The Flextail Tiny Bike Pump is a solid pump half the time

Social media’s algorithms know that I ride a bike almost every day. My quiver includes a city bike, mountain bike, and gravel bike, in addition to one or two e-bikes I’m always in the process of reviewing. I’m also the family mechanic, which makes me responsible for no less than 16 to 18 tires that I must keep inflated. So, you’d better believe I took notice when Instagram served me several ads for the Flextail Tiny Bike Bump.

The mini rechargeable pump works with Presta (the thin one) or Schrader (the old fatty) valves and promises ultra-fast inflation that maxes out at 100psi (about 7 bars) — enough for any bike that doesn’t require a stretchy wardrobe coordinated with your shoes and helmet.

The origins of the pump are suspect, as I see what looks to be the exact same product sold with branding like Cyclami, Toptoper, Rrskit, and Epoom at a variety of price points, some as low as $25. Flextail sells its version for $85 and lists the manufacturer as Huzhou Jingwei Outdoor Products on the box and device itself. The first pump Flextail sent me couldn’t pump a tire beyond 19psi before dying. Flextail sent me another that (mostly) lives up to the claims.

The thing that’s not mentioned in the ads I’ve seen is how loud the tiny pump is: 76dB at arm’s length, in my testing, which is akin to bending over to inspect a running vacuum cleaner or garbage disposal. Using it while stopped alongside forest trails generates more scowls than seeing a mountain biker in Lycra.

The Flextail Tiny Bike Pump does work, though. It’s much faster and smaller than the mini hand pumps riders usually carry in case of trouble. At 3.9 ounces (111 grams), it’s also just a bit heavier than the trusty 3.4-ounce (96 grams) Unich pump I regularly carry. But the Flextail pump also doesn’t strain your air valve mounts as much because it doesn’t require long periods of vigorously erratic pumping.

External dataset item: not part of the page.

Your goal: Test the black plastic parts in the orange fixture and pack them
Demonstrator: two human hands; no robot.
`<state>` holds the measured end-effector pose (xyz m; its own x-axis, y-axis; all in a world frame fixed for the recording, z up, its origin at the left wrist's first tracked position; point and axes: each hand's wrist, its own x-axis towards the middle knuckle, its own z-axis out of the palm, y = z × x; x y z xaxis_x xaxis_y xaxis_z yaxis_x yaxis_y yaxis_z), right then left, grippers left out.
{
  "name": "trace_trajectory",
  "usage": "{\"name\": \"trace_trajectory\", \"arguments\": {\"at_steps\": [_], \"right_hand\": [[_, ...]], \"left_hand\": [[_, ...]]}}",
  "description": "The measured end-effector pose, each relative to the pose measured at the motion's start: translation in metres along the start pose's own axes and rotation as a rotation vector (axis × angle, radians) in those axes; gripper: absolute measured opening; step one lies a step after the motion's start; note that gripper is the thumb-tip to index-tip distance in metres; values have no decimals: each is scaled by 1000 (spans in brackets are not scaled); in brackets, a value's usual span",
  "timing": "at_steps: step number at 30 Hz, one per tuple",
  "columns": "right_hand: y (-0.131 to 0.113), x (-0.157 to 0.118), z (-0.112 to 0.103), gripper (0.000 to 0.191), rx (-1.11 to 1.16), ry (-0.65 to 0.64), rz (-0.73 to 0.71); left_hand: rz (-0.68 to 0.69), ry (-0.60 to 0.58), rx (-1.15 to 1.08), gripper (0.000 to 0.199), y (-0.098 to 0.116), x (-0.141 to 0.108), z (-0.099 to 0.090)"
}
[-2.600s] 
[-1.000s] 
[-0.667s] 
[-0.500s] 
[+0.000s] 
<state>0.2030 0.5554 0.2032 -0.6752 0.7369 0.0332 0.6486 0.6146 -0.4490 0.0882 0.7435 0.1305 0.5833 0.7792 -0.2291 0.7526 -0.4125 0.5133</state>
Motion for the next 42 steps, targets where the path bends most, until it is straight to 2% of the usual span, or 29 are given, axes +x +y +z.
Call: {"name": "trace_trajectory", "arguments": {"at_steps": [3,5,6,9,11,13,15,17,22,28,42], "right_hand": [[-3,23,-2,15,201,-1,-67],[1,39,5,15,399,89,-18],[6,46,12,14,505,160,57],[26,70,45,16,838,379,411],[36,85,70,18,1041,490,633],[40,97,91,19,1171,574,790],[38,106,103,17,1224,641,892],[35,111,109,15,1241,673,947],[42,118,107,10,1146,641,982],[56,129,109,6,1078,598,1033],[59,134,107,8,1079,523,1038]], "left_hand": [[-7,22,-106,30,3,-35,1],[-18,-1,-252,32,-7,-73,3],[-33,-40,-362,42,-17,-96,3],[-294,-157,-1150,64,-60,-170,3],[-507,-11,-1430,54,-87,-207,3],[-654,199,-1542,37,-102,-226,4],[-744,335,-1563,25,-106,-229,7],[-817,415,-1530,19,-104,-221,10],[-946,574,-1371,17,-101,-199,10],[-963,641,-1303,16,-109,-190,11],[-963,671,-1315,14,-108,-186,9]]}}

The Flextail pump’s biggest disadvantage is that it’s only good for a few zero-to-full inflations before needing a recharge, but that will vary by tire size and desired pressure. It’ll last much longer if you’re just topping up tires. Its tiny 2.59Wh battery recharges in as little as 25 minutes.


The Flextail compared to two mini pumps, my trusty Unich pump (top) and a mini standing pump from Pro Bike Tool (bottom).

In my testing, on a city bike fitted with wide 700 x 40c tires and Schrader valve, I was able to pump one tire up to 45psi in 45 seconds. Then, moving to a gravel bike fitted with wider 700 x 42c tires and Presta valves, I was able to hit 50psi in 90 seconds before the pump quit in need of a recharge. That’s two real-world inflations per charge, for those keeping score.

The Flextail Tiny Bike Pump is so small and lightweight that I initially thought it would be ideal for bikepacking trips or even long day rides. But with only two inflations in the tank, I’d still want to carry a hand pump as backup alongside my patch kit and spare inner tube(s). But there’s no way my gram-obsessed brain would allow me to carry two pumps.

If your rig is an e-bike with a built-in USB charging port, then you’re already traveling with a giant power bank on wheels. That makes it easy to recharge the Flextail pump after depleting it because your side-of-the-road flat tire repair didn’t go as planned (it happens!). Just don’t forget your USB-C cable… and maybe a carbohydrate bar to snack on while you wait.

If you’re still interested, all I can say is that one of the two Flextail Tiny Bike Pumps I tested worked as advertised, and I bet you’ll have similar success from other brands that sell what looks to be the same Huzhou Jingwei Outdoor Products battery-powered pump for much less.

For everyone else, just buy a mini hand pump for much less money. They never need charging, are too big to lose, and will likely last a human lifetime — or two.